- _WHAT THE EXERCISE ASKS_
Only certain lines below are wanted: those starting at the line containing "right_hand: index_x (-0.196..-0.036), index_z" and ending at the line containing "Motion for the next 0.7", both included, each retyped exactly.

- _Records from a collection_
'''

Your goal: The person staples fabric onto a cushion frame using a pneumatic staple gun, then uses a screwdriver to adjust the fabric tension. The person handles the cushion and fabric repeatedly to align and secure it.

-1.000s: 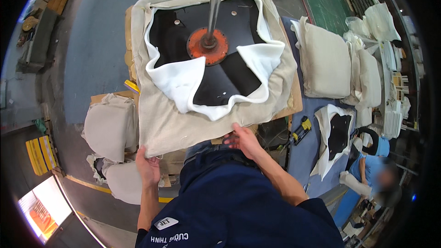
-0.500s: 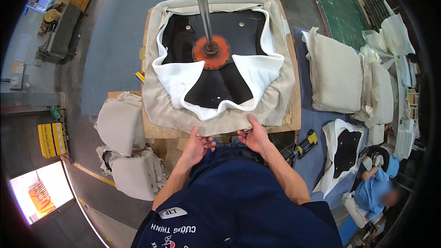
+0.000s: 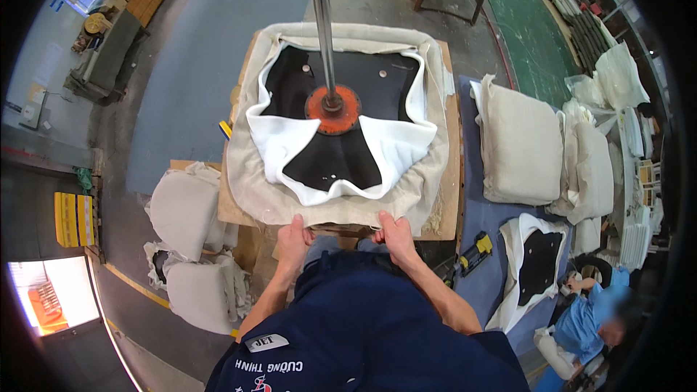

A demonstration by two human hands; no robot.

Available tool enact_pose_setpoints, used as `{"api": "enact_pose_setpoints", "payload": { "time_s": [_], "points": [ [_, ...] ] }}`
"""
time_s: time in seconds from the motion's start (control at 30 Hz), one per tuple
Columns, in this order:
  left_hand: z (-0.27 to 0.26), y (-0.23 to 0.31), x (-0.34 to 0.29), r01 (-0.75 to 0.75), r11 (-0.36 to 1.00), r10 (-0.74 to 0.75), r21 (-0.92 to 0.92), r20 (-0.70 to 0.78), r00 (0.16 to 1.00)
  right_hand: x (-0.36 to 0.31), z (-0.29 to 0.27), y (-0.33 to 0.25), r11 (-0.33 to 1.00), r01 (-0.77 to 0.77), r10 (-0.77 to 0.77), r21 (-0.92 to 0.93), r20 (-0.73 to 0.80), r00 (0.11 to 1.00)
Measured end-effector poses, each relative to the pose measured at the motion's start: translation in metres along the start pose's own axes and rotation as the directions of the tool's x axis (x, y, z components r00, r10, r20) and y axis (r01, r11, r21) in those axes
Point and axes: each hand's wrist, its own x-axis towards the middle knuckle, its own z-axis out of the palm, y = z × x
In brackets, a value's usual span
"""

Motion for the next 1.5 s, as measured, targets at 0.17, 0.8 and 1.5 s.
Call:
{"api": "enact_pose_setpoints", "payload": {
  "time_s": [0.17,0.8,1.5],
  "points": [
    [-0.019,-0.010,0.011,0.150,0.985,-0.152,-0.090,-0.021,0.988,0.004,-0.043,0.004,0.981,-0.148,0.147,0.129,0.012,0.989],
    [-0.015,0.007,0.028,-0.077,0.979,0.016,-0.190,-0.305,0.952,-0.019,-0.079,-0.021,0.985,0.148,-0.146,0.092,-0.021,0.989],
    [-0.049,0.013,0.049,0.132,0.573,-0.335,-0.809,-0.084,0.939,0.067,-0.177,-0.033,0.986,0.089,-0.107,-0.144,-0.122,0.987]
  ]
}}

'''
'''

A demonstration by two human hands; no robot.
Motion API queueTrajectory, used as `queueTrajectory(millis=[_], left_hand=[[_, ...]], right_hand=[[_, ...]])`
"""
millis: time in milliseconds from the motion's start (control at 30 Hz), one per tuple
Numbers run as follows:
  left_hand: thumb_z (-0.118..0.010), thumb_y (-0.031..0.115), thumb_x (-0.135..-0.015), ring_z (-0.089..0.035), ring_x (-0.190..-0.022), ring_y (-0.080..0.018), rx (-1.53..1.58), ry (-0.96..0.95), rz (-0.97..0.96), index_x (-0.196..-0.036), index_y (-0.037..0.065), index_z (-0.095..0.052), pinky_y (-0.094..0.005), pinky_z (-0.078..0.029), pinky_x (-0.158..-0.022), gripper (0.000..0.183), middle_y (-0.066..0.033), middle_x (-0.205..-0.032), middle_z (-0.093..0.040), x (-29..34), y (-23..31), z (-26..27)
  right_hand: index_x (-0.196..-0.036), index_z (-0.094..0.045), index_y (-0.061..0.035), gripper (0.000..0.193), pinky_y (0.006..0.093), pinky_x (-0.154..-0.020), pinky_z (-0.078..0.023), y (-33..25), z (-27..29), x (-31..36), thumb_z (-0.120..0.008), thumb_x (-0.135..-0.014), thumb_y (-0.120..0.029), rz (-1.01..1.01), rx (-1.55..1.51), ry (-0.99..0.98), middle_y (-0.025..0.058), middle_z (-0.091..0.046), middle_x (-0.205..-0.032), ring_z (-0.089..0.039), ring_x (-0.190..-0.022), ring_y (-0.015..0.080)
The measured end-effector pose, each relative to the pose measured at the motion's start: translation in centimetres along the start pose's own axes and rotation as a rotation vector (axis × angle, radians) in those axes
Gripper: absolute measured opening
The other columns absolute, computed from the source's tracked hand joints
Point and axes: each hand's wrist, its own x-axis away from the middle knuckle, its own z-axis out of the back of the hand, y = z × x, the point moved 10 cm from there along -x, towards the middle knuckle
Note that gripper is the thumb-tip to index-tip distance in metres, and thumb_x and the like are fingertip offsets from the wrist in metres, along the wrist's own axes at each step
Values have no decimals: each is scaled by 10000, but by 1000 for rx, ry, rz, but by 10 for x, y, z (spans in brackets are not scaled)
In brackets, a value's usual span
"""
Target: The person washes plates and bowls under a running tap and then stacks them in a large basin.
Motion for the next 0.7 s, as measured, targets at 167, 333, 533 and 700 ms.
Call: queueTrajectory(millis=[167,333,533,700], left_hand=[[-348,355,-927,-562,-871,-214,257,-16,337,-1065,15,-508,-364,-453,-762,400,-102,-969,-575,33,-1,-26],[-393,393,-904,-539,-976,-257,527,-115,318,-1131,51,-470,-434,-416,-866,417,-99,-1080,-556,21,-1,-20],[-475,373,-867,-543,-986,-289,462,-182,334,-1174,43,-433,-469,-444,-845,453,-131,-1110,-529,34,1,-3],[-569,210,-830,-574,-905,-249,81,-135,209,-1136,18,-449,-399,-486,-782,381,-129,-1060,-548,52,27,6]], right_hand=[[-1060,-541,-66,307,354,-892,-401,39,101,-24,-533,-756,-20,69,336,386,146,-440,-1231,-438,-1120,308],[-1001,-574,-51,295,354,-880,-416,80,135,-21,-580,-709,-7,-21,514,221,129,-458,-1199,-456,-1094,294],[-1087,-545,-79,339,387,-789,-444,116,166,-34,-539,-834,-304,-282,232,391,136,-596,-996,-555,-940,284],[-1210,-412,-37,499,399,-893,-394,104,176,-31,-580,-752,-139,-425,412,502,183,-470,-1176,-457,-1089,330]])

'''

- _RESPONSE TO THIS EXERCISE_
  right_hand: index_x (-0.196..-0.036), index_z (-0.094..0.045), index_y (-0.061..0.035), gripper (0.000..0.193), pinky_y (0.006..0.093), pinky_x (-0.154..-0.020), pinky_z (-0.078..0.023), y (-33..25), z (-27..29), x (-31..36), thumb_z (-0.120..0.008), thumb_x (-0.135..-0.014), thumb_y (-0.120..0.029), rz (-1.01..1.01), rx (-1.55..1.51), ry (-0.99..0.98), middle_y (-0.025..0.058), middle_z (-0.091..0.046), middle_x (-0.205..-0.032), ring_z (-0.089..0.039), ring_x (-0.190..-0.022), ring_y (-0.015..0.080)
The measured end-effector pose, each relative to the pose measured at the motion's start: translation in centimetres along the start pose's own axes and rotation as a rotation vector (axis × angle, radians) in those axes
Gripper: absolute measured opening
The other columns absolute, computed from the source's tracked hand joints
Point and axes: each hand's wrist, its own x-axis away from the middle knuckle, its own z-axis out of the back of the hand, y = z × x, the point moved 10 cm from there along -x, towards the middle knuckle
Note that gripper is the thumb-tip to index-tip distance in metres, and thumb_x and the like are fingertip offsets from the wrist in metres, along the wrist's own axes at each step
Values have no decimals: each is scaled by 10000, but by 1000 for rx, ry, rz, but by 10 for x, y, z (spans in brackets are not scaled)
In brackets, a value's usual span
"""
Target: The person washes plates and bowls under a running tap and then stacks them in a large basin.
Motion for the next 0.7 s, as measured, targets at 167, 333, 533 and 700 ms.

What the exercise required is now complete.